What's the dream living situation for the older generation?

12 June 2018
Older people in the UK would much rather live on their own with help from trained carers than be looked after by their children, according to a new report.

What's your dream living situation in retirement? Perhaps it's a cottage in the countryside, close to plenty of open, green spaces and natural wildlife; maybe it's a house by the seaside, where you can take in the gorgeous sea air each day; or perhaps it's simply to remain living independently for as long as possible.

In fact, that's what the majority of older people want as they age - to carry on living in their own homes for as long as they can.

A recent survey carried out by retirement development specialist Anchor found that the majority of over-70s in the UK want to remain independent rather than move in with their children, and would prefer to draw on help from trained carers in the future instead.

But why is this the case? What is it that makes people so unwilling to ask for help from their children as they get older?

How and where do older people want to live?

Anchor's research found that 94 per cent of over-70s in Britain want to continue looking after themselves for as long as possible.

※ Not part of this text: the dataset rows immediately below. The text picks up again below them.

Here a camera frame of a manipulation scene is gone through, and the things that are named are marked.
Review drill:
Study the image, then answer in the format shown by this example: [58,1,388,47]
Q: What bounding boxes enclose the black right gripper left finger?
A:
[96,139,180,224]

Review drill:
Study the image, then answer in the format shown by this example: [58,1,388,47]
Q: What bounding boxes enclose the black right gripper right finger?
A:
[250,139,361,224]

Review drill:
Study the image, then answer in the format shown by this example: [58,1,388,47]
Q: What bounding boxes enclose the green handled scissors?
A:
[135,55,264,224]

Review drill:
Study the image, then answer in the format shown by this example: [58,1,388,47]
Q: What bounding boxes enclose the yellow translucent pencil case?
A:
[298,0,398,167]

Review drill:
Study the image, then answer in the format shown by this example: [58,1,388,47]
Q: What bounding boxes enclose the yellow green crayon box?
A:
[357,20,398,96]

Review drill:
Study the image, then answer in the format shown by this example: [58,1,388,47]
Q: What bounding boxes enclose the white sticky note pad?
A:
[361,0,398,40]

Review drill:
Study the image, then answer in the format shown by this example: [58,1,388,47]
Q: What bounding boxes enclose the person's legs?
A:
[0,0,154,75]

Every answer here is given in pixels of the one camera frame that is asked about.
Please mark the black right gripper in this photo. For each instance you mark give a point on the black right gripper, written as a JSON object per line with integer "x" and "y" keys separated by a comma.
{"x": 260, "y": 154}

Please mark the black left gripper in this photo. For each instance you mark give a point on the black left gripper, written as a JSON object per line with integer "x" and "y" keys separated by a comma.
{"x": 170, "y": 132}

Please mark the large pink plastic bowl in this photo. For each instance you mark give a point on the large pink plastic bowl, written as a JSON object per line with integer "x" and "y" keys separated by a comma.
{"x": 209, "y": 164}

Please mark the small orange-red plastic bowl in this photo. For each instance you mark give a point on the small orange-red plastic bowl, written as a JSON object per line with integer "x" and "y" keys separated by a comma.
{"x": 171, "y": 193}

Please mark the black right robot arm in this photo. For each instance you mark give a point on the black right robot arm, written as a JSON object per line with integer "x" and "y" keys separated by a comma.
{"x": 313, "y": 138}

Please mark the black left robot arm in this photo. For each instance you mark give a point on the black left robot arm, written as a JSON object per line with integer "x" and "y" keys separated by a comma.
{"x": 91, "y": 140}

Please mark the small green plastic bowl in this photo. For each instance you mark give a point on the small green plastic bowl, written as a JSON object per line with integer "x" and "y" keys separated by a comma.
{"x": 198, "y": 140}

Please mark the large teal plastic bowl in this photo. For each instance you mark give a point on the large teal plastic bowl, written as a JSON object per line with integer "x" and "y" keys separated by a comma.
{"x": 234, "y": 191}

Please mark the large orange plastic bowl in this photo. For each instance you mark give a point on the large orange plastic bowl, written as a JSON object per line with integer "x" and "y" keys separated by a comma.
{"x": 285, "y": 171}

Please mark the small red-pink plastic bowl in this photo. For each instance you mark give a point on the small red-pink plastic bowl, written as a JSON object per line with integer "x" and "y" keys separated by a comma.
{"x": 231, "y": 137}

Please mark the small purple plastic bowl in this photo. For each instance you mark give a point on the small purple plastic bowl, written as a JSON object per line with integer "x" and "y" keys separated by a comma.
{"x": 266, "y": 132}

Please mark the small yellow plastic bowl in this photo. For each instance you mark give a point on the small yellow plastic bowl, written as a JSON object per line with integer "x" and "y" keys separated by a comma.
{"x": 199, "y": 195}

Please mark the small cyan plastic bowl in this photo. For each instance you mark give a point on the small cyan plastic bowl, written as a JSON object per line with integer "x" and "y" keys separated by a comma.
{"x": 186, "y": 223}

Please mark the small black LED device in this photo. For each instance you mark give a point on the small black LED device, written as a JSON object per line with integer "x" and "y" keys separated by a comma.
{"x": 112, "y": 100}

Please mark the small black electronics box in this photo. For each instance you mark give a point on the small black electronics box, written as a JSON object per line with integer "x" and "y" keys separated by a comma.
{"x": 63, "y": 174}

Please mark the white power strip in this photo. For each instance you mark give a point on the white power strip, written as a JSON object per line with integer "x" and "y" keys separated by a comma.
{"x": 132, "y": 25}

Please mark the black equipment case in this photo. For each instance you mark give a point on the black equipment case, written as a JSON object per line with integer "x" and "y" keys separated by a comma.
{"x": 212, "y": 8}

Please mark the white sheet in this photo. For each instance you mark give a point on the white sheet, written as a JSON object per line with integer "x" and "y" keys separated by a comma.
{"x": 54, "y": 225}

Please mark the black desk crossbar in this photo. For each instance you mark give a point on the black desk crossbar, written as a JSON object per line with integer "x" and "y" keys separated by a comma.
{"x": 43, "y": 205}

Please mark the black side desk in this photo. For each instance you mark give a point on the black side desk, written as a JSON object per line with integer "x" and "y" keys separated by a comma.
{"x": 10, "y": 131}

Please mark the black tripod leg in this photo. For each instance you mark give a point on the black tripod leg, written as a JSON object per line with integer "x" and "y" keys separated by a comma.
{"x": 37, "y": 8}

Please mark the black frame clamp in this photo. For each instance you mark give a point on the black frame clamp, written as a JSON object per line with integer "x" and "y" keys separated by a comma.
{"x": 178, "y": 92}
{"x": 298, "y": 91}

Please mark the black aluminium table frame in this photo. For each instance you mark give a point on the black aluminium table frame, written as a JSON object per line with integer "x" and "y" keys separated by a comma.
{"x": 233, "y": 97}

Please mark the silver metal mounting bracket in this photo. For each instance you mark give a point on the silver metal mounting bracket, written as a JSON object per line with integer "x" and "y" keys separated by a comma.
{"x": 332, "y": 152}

When they are no longer able to, most respondents to said they would rather be cared for by community carers than their children, as they feared becoming a burden to their loved ones.

Altogether, more than three-quarters (77 per cent) of over-70s admitted that they worried about being a burden, with 66 per cent preferring the idea of being looked after by trained carers as a result.

This is also a preferable option for many of the children of older people, with two-thirds of those questioned reporting that they worry about the responsibility of having to look after older relatives in the future.

At the same time, 50 per cent of adult children feel guilty about the level of support they have been able to give their parents so far, meaning that the subject is surrounded by guilt for many.

Of course, not all retirees have grown-up children or other close relatives to look after them as they age, which is likely to be another reason why so many older people want to remain independent before drawing on help from trained carers.

Jane Ashcroft CBE, chief executive of Anchor, commented: "We already see a nation feeling immense guilt. That will increase unless we start to reflect the realities of ageing in the 21st century.

"We owe it to ourselves and each other to have open and honest conversations with loved ones about the care and support we will want."

How to remain independent for longer

If you want to carry on living independently for as long as possible, there are a few things you can do to keep both your mind and body in good condition, which could delay the need for help from carers.

For example, it's important to keep your body active and mobile, even if it's just by walking a short distance each day and taking the stairs when you can. If you feel able to improve your fitness levels further, look for over-50s exercise classes in your local area. Going along to a session each week will do wonders for your physical fitness, and give you a chance to meet new people too.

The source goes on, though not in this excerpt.